Nella recita del 9 luglio Carmen, la libera ed emancipata zingara di Siviglia, è stata l’omonima Carmen Topciu, mezzosoprano. Timbro fin troppo scuro e pastoso, ben voluminoso e potente, di buone movenze teatrali come sono richieste dal ruolo di femme fatale, non è riuscita a convincere a causa di un’espressività stentata e sbiadita, poco avvincente nonostante le grandi potenzialità vocali.
Ancora più discutibile il Don José di Jorge de Leòn, tenore, che ci è sembrato alquanto fuori forma. Potenza vocale altalenante e tecnica a tratti incerta, per niente focalizzato sul personaggio e debole nell’interpretazione. Poco o niente si è assaggiato del travaglio interiore del personaggio, sbandato tra gli obblighi della vita militare, civile e morale e i tormenti di un amore sacrilego e scostumato che lo tracina nell’illegalità fino al femminicidio.
Molto meglio i due contraltari della coppia protagonista, vale a dire la giovane Micaela e il torero Escamillo. Micaela, promessa sposa di José, è stata Irina Longiu, soprano delicatissima e squillante, di una sonorità aggraziatissima, azzeccata nella parte.
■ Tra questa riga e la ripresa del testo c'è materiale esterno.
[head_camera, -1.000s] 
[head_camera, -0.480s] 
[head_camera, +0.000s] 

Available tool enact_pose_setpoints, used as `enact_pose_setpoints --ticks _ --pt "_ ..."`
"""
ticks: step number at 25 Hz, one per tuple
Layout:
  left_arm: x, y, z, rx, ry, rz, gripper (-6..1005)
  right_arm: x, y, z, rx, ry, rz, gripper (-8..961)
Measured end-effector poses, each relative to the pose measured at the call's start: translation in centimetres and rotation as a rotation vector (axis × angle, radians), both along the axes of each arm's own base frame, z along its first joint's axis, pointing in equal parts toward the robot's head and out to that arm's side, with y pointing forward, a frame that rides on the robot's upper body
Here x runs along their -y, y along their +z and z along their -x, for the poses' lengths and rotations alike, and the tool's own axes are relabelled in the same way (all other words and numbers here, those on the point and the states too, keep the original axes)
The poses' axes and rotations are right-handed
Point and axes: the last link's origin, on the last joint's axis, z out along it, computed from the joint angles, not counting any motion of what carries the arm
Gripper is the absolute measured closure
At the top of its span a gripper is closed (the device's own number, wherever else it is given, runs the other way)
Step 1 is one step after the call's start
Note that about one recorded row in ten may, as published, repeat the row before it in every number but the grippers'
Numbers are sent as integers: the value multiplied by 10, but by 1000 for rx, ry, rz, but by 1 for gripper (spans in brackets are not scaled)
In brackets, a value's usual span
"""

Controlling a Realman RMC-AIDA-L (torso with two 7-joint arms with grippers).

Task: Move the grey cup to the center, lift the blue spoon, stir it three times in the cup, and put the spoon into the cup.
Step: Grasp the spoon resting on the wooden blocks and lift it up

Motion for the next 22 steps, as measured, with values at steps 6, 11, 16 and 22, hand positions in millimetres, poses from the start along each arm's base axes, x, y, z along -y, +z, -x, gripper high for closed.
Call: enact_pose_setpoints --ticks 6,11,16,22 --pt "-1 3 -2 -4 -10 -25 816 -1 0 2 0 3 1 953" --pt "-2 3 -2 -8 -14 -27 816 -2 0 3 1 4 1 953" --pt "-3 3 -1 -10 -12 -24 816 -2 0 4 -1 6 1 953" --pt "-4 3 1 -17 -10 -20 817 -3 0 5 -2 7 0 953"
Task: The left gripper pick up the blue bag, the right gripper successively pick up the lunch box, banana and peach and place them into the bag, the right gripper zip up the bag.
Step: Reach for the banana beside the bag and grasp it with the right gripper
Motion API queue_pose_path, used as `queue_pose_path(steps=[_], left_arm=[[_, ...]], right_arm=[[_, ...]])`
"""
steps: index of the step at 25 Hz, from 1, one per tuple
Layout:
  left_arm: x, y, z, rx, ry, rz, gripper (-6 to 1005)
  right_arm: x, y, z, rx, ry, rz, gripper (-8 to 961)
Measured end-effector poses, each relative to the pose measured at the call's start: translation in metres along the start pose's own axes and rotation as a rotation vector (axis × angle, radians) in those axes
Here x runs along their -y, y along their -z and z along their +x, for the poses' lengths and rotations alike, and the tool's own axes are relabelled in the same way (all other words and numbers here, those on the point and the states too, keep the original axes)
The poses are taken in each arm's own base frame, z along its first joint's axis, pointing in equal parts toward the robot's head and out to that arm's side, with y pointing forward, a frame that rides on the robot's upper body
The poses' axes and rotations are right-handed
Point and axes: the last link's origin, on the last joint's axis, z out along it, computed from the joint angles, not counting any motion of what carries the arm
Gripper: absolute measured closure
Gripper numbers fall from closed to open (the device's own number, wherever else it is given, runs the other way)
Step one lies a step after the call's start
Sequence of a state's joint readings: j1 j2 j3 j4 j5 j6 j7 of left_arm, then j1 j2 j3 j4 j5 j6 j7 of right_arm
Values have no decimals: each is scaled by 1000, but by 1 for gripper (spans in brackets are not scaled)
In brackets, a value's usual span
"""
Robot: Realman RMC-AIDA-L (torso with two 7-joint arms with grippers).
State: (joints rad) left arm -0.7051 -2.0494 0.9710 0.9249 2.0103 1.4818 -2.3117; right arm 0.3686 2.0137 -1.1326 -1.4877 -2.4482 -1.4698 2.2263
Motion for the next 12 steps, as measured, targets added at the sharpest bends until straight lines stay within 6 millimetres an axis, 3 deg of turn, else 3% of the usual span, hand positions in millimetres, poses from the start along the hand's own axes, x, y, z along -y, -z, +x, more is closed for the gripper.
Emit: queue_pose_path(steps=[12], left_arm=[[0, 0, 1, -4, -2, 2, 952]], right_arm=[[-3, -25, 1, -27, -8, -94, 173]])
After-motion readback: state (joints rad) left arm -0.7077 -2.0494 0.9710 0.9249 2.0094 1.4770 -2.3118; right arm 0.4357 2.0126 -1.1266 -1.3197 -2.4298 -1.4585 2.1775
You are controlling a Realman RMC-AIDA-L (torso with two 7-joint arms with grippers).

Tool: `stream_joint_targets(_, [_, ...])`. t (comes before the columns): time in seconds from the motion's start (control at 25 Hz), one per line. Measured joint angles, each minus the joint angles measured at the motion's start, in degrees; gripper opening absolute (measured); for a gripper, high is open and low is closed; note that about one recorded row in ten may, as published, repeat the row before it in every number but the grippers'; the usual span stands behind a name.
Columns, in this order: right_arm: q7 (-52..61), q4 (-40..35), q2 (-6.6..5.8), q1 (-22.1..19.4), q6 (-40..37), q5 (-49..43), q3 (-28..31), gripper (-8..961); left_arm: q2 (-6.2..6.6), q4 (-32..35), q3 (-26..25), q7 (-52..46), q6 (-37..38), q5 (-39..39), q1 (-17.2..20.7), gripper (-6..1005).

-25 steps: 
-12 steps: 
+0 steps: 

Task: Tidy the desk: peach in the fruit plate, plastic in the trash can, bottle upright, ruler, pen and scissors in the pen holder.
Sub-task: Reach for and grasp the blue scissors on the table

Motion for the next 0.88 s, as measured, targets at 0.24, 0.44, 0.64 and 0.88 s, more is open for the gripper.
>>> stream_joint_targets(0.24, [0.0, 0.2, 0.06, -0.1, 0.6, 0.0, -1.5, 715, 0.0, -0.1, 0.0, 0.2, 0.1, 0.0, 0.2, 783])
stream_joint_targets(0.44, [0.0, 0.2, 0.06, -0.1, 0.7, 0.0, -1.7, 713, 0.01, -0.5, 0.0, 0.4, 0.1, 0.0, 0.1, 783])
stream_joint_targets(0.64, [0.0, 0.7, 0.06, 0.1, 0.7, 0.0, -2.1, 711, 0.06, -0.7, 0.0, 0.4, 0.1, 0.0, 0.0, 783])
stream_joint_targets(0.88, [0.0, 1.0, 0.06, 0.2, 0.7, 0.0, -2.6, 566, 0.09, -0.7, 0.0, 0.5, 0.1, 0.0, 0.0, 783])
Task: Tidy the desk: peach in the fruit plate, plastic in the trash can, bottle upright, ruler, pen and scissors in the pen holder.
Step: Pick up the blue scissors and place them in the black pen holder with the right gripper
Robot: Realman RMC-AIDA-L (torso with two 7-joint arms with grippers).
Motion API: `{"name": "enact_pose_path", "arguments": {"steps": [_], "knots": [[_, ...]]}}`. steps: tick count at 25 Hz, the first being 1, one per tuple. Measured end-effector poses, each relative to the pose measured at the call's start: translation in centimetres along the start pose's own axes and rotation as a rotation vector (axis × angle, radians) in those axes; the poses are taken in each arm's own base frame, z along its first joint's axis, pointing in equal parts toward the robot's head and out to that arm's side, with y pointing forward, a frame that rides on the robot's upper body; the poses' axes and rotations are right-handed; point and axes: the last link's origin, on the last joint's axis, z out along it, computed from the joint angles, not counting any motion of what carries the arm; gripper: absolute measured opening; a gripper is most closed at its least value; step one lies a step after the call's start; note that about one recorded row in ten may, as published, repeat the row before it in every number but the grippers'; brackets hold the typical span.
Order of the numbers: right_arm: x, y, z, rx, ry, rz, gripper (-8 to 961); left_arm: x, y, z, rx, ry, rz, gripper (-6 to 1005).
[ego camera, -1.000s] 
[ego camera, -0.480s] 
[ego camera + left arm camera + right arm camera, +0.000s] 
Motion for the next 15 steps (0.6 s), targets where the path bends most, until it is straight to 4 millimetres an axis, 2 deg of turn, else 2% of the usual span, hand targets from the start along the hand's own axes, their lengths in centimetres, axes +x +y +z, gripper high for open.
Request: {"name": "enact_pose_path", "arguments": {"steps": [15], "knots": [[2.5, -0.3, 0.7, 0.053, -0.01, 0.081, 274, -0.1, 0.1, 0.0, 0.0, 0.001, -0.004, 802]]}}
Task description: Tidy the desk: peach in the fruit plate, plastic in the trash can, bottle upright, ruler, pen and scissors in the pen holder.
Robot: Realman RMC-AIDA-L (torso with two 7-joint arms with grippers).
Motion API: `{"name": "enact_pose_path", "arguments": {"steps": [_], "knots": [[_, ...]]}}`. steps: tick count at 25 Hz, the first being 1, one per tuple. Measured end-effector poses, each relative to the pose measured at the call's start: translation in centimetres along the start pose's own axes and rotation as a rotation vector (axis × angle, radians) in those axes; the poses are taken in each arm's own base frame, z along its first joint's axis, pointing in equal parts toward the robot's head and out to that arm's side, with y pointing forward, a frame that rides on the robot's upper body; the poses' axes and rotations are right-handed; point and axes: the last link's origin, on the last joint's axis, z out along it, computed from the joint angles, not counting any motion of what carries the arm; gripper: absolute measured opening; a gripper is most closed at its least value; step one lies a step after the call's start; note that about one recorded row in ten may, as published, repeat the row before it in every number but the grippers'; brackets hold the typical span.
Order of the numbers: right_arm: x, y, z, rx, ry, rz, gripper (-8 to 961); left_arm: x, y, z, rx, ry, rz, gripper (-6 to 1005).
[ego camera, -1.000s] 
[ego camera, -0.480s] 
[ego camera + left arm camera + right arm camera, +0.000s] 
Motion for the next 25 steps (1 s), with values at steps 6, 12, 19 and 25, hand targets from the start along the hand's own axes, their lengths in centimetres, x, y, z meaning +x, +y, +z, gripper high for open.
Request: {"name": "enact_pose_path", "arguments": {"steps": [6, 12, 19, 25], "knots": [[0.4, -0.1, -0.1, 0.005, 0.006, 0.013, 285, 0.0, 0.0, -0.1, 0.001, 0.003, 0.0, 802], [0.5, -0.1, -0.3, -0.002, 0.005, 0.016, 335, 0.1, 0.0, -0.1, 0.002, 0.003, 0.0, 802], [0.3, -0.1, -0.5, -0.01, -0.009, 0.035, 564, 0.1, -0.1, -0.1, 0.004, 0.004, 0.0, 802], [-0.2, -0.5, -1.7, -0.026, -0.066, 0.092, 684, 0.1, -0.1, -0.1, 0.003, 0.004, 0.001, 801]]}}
Escamillo è stato il baritono Dalibor Jenis, di buona voce e tecnica, fornendo una dignitosissima prova delle proprie potenzialità.
Molto bravo il tenente Zuniga del basso Gianluca Breda, potente ed espressivo, a suo agio nella parte dell’ufficiale arrogante e sprezzante.
Sottotono le due coppie di zingarelle e di briganti amici di Carmen. Le gitane Frasquita e Mercedès, Madina Karbeli e Alice Marini, che dovrebbero emergere nel terzetto delle carte del terzo atto non hanno affatto lasciato il segno e, anzi, sono passate del tutto inosservate. Ugualmente senza spessore l’esibizione di Gianfranco Montresor e Paolo Antognetti, i due contrabbandieri Dancairo e Remendado, che dovrebbero animare il secondo e terzo atto ma che, al contrario, non sono risultati per niente incisivi nonostante i diversi scambi e interventi.
Attimi di viva apprensione quando un cavallo, nella parata di toreri del secondo atto, si è imbizzarrito rischiando di travolgere la buca d’orchestra, senza però che il direttore interrompesse la musica. Fiato sospeso nel pubblico e ottima maestria del cavaliere che ha ricondotto l’animale sui suoi passi.
Il Festival dell’Arena, del resto, è anche questo, il fascino dello spettacolo a tutto tondo in una cornice che più italiana non si può. La platea e gli spalti, gremiti di turisti di ogni parte del mondo, hanno dimostrato sincero apprezzamento della lunga e suggestiva serata con un calorosissimo e sonoro applauso.